INIKEPRI.COM – Wali Kota Batam, Amsakar Achmad, menyampaikan apresiasi tinggi kepada DPRD Kota Batam atas penyelesaian pembahasan Rancangan Peraturan Daerah (Ranperda) tentang Penyelenggaraan Pendidikan.
Apresiasi tersebut disampaikan Amsakar dalam Sidang dipimpin Ketua DPRD Muhammad Kamalludin dan dihadiri 40 dari 50 anggota dewan.
“Kami sangat mengapresiasi DPRD, khususnya Panitia Khusus, yang telah membahas Ranperda ini bersama Pemko Batam dan para pemangku kepentingan hingga tuntas,” ujar Amsakar.
Ia menjelaskan, Ranperda ini merupakan bukti komitmen Pemko dan DPRD dalam menghadirkan pendidikan berkualitas. Aturan ini merevisi Peraturan Daerah (Perda) Nomor 3 Tahun 2019 tentang Penyelenggaraan Pendidikan Dasar.
Perubahan perda ini menyesuaikan dengan regulasi pusat, seperti PP Nomor 4 Tahun 2022 yang mengubah PP Nomor 57 Tahun 2021 tentang Standar Nasional Pendidikan, serta Permendikbudristek Nomor 16 Tahun 2022 tentang Standar Proses Pendidikan.
Seiring perubahan tersebut, beberapa ketentuan dalam Perda Nomor 3 Tahun 2019 dianggap tidak relevan dan perlu diperbarui, termasuk penyesuaian norma, nomenklatur, serta perubahan judul menjadi Rancangan Peraturan Daerah tentang Penyelenggaraan Pendidikan.
“Tujuannya mengembangkan potensi peserta didik agar beriman, bertakwa, berakhlak mulia, sehat, cakap, kreatif, mandiri, demokratis, dan bertanggung jawab,” tambahnya.
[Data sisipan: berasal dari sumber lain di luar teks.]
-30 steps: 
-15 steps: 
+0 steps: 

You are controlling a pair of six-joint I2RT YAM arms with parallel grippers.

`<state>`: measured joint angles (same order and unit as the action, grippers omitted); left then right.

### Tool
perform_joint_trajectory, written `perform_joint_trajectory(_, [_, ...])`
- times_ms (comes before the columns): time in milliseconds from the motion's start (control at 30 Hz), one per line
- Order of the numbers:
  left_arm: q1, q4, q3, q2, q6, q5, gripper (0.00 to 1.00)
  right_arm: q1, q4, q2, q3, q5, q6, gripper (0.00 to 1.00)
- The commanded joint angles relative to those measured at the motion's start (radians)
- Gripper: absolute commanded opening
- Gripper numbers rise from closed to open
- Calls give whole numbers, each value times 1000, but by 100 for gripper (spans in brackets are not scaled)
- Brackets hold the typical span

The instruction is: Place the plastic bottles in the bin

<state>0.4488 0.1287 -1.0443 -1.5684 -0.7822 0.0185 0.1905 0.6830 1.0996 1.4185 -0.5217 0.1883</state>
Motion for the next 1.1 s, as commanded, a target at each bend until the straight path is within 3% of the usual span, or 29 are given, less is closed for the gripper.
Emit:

Sesuai kaidah perundang-undangan, perubahan lebih dari 50 persen mengharuskan pencabutan perda lama. Karena itu, Perda Nomor 3 Tahun 2019 resmi dicabut dan diganti dengan perda baru.
Setelah disepakati, Ranperda ini akan dikirim ke Gubernur Kepulauan Riau untuk mendapat nomor register.
“Semoga kebersamaan dan kerja keras ini membawa kemajuan bagi pendidikan Batam,” tutup Amsakar.
Usai sidang, dilakukan penandatanganan persetujuan bersama atas Ranperda yang telah disahkan, oleh Wali Kota Batam dan Ketua DPRD Kota Batam.